§ **TRY IT**:
Scan the records below for the word "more". Copy each line where it appears.

§ **DATASET ENTRIES**:

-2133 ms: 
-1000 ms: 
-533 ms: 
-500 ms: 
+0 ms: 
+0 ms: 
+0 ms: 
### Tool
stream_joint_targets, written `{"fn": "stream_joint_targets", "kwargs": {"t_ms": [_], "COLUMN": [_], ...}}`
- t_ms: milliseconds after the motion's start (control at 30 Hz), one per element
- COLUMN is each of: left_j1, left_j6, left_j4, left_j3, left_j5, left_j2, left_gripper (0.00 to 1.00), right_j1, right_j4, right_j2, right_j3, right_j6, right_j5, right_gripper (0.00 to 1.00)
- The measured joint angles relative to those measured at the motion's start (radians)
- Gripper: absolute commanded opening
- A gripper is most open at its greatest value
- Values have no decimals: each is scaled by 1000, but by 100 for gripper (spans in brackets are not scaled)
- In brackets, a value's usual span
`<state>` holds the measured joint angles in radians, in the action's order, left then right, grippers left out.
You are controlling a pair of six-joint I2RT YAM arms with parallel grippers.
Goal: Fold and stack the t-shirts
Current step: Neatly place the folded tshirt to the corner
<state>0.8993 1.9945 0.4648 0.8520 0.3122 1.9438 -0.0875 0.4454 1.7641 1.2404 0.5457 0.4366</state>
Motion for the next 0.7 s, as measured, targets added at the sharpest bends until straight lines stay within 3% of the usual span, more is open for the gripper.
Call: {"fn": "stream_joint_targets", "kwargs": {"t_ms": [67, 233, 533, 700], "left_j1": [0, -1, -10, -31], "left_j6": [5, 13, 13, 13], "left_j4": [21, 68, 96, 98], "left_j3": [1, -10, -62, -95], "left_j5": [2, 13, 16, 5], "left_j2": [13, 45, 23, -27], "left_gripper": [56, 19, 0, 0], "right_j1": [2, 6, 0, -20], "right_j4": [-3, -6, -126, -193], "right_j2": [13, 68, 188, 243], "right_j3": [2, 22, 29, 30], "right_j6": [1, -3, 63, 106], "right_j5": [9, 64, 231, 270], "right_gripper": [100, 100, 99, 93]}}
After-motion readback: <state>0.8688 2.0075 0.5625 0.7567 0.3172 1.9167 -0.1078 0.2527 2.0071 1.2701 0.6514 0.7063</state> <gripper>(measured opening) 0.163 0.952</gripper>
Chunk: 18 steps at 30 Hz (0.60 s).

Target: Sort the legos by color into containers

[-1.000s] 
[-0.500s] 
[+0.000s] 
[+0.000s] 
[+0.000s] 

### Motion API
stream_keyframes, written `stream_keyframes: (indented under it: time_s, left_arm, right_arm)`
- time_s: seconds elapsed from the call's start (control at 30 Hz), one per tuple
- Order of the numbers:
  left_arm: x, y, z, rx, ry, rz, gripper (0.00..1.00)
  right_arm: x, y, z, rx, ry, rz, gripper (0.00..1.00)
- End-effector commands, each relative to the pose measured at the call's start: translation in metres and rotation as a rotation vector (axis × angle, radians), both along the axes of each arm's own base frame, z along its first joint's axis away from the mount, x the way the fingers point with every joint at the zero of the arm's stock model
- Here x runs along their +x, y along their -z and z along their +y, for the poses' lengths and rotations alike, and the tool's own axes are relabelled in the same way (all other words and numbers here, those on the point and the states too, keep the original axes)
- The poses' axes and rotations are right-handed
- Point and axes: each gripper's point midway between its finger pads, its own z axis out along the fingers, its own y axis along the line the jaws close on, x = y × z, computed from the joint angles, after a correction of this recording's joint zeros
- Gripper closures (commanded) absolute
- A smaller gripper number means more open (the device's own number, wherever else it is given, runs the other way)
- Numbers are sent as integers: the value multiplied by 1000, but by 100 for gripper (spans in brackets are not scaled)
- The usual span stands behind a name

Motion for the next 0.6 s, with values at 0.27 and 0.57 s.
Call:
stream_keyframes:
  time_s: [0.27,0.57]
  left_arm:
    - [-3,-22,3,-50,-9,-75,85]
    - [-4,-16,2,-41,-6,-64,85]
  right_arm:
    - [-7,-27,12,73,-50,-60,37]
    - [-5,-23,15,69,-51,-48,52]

§ **TASK SOLUTION**:
Motion for the next 0.7 s, as measured, targets added at the sharpest bends until straight lines stay within 3% of the usual span, more is open for the gripper.
- A smaller gripper number means more open (the device's own number, wherever else it is given, runs the other way)

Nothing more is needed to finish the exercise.